Brief:
List every line in this data where the string "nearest" occurs.

────────

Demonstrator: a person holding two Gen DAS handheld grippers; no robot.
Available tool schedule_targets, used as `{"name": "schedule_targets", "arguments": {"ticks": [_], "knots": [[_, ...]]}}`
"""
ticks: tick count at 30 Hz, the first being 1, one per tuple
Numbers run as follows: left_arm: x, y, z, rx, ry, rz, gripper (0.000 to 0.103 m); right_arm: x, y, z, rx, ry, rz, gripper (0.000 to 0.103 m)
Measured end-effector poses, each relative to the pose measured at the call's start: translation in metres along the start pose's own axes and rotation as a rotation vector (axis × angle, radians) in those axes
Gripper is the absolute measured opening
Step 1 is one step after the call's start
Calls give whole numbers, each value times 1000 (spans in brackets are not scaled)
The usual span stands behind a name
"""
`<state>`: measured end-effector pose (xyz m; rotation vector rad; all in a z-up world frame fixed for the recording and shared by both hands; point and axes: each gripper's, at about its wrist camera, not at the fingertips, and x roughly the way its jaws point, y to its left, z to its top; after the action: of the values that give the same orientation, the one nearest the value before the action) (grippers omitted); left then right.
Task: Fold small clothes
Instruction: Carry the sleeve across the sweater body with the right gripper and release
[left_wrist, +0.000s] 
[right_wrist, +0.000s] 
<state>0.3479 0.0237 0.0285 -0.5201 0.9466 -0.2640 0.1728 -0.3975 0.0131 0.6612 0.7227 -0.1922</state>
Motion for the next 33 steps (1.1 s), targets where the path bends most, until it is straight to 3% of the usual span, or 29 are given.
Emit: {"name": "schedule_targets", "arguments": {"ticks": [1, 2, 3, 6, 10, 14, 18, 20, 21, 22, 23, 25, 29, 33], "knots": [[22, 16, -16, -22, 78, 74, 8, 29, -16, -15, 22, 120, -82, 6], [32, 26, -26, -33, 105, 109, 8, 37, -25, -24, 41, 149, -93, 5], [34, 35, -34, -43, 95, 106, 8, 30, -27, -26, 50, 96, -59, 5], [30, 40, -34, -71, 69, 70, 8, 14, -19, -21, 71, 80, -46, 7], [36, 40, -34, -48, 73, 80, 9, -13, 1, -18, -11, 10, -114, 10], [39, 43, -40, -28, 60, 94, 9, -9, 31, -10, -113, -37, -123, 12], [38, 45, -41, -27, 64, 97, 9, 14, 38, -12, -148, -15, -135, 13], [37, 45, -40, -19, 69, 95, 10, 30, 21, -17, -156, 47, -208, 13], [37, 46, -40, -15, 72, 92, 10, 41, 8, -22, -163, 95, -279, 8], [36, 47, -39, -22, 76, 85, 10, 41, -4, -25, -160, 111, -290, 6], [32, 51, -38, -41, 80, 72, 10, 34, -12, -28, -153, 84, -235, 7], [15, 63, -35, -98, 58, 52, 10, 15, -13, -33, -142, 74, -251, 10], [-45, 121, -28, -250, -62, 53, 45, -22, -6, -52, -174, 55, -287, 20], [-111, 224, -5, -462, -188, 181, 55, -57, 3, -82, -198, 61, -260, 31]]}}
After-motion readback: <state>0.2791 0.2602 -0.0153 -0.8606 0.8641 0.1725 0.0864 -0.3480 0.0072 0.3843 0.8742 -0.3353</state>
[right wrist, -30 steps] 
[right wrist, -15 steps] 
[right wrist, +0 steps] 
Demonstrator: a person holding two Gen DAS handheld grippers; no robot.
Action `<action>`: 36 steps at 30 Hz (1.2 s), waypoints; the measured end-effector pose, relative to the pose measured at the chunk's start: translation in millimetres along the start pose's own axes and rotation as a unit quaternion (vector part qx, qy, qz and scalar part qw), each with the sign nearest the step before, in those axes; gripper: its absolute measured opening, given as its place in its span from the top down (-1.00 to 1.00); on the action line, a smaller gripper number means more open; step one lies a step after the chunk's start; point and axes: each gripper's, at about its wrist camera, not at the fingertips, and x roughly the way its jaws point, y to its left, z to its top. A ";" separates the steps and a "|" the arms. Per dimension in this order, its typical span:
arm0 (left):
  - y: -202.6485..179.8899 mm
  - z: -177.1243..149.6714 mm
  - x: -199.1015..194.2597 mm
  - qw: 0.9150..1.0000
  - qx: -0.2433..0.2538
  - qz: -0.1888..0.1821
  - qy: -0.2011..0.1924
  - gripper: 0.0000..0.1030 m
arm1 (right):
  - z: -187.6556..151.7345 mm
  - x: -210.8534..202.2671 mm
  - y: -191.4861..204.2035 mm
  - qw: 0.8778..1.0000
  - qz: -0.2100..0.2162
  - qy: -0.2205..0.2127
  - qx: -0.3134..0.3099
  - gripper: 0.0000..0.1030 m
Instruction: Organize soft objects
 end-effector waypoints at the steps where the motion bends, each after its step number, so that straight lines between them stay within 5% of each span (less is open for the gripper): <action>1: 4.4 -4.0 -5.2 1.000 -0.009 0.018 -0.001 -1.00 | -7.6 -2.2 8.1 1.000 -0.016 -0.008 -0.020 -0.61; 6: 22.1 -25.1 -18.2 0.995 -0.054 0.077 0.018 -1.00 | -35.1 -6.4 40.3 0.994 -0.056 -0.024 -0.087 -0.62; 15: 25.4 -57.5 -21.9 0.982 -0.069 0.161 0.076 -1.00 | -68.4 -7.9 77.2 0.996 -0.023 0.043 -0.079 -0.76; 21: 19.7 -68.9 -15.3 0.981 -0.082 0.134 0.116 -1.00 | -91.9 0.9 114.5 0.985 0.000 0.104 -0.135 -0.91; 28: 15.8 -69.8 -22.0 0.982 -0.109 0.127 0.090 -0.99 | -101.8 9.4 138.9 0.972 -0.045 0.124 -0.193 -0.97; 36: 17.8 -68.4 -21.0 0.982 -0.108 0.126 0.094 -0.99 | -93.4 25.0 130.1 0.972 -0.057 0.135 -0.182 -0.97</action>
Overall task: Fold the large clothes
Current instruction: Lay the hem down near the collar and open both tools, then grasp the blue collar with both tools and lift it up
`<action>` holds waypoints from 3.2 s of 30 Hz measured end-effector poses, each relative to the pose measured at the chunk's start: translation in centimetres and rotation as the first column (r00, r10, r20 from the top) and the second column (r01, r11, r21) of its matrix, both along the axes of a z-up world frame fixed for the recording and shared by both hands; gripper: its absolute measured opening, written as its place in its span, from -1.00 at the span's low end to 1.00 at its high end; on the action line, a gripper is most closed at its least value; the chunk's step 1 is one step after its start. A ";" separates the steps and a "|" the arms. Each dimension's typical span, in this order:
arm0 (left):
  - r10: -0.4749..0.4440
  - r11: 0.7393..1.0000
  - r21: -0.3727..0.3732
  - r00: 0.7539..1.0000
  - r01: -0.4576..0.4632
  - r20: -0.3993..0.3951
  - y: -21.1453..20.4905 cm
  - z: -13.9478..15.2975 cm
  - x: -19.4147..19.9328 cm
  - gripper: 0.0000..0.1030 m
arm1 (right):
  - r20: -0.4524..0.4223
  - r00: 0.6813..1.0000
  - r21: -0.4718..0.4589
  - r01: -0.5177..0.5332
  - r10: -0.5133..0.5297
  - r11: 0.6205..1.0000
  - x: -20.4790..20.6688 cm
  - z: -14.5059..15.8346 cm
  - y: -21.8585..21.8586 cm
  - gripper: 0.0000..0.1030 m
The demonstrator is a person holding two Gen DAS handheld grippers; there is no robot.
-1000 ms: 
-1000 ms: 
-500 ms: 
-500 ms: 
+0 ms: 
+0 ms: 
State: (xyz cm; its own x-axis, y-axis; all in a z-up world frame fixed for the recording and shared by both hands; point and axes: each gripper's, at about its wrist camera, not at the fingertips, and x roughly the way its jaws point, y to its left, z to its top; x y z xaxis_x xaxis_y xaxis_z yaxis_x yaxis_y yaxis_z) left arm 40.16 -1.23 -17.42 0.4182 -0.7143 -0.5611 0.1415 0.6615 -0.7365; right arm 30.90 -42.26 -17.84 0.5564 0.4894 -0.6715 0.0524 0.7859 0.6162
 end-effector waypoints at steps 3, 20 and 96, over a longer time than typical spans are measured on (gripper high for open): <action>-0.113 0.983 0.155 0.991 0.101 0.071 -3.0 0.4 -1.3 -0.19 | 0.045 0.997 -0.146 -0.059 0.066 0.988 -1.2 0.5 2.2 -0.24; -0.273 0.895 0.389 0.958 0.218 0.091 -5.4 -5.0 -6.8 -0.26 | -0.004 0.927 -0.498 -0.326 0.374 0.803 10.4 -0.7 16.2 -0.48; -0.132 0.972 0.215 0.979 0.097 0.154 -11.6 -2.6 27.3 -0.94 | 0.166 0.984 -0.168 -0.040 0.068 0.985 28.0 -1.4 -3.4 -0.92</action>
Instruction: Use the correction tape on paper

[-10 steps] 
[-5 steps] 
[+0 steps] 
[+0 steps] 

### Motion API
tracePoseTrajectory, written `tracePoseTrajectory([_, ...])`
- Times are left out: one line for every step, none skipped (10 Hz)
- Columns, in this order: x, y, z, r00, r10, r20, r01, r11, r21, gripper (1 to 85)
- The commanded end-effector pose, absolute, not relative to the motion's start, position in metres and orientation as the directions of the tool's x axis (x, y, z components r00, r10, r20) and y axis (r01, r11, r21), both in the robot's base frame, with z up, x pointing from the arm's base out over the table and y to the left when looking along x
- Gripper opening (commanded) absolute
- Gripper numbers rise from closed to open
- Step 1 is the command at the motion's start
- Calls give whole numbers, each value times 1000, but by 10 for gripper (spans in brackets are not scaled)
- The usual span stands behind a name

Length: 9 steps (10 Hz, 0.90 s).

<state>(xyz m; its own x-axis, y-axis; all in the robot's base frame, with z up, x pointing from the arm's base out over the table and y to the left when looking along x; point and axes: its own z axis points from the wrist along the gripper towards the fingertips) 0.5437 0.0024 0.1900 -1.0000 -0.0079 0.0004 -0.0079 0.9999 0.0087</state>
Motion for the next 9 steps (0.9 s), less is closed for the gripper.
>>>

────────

Task solution:
`<state>`: measured end-effector pose (xyz m; rotation vector rad; all in a z-up world frame fixed for the recording and shared by both hands; point and axes: each gripper's, at about its wrist camera, not at the fingertips, and x roughly the way its jaws point, y to its left, z to its top; after the action: of the values that give the same orientation, the one nearest the value before the action) (grippers omitted); left then right.
Action `<action>`: 36 steps at 30 Hz (1.2 s), waypoints; the measured end-effector pose, relative to the pose measured at the chunk's start: translation in millimetres along the start pose's own axes and rotation as a unit quaternion (vector part qx, qy, qz and scalar part qw), each with the sign nearest the step before, in those axes; gripper: its absolute measured opening, given as its place in its span from the top down (-1.00 to 1.00); on the action line, a smaller gripper number means more open; step one lies a step after the chunk's start; point and axes: each gripper's, at about its wrist camera, not at the fingertips, and x roughly the way its jaws point, y to its left, z to its top. A ";" separates the steps and a "|" the arms. Per dimension in this order, its typical span:

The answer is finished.